Virginia Smith Dam (also known as Calamus Dam; National ID # NE02287) is a dam in Garfield County, Nebraska, about five miles northwest of Burwell.

The earthen dam was constructed in 1985 by the United States Bureau of Reclamation with a height of 96 feet and 5808 feet long at its crest. It impounds the Calamus River for irrigation storage and flood control, as part of the North Loup Division of the extensive, multi-state Pick–Sloan Missouri Basin Program. The dam is owned by the Bureau and is operated by the local Twin Loup Irrigation District.

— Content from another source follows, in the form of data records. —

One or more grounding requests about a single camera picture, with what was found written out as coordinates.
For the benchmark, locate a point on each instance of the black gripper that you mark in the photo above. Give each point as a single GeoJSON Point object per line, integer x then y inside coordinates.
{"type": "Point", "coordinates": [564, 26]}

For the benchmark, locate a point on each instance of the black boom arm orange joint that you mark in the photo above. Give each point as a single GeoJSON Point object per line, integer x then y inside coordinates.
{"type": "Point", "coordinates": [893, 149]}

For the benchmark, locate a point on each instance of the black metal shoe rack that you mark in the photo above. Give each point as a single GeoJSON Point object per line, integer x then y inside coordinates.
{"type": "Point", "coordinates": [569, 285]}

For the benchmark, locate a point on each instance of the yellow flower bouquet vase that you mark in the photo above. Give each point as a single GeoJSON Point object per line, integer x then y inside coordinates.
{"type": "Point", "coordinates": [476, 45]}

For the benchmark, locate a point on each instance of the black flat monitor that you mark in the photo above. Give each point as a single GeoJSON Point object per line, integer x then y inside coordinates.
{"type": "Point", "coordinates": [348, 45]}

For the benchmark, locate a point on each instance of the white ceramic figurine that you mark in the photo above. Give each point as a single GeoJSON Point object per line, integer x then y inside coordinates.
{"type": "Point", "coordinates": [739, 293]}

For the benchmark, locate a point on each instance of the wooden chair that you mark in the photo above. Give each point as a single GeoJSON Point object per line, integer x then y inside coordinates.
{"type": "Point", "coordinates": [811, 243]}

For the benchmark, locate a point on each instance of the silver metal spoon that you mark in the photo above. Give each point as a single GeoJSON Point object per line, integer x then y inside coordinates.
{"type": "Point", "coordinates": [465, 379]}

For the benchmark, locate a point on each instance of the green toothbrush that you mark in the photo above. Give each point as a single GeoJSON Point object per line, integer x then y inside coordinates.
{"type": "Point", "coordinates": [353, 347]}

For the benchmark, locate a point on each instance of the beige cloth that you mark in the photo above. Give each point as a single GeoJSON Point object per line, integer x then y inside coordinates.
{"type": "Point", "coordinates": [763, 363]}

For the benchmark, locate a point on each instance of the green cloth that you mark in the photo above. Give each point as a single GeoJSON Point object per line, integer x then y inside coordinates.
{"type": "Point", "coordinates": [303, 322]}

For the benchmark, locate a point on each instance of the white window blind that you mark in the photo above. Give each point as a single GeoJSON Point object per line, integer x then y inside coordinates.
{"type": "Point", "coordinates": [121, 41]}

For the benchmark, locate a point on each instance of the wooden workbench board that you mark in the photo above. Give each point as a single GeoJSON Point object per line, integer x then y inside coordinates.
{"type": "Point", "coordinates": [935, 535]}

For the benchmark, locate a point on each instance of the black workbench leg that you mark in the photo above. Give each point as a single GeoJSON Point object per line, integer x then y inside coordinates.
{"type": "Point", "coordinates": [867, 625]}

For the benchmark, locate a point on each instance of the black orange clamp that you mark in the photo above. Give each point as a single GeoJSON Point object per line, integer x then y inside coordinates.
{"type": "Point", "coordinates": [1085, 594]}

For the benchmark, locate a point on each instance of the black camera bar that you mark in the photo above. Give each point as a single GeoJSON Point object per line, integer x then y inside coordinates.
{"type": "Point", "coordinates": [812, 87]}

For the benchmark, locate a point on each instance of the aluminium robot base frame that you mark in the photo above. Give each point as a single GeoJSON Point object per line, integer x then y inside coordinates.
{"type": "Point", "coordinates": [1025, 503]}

The reservoir it creates, Calamus Reservoir, has a water surface of 5,142 acres, 6,404 acres of land, about 31 miles of shoreline, and a maximum capacity of 27,400 acre-feet. Recreation includes fishing (walleye, wiper, white bass, northern pike, largemouth bass, rainbow trout, and crappie, etc.), hunting, boating, camping and hiking. The reservoir is also the site of the state Calamus Reservoir State Recreation Area and Wildlife Management Area. Although the dam itself is located in Garfield County, most of the reservoir lies in Loup County, to its west.

The lake and surrounding public lands are a part of the Calamus State Recreation Area, managed by the Nebraska Game and Parks Commission.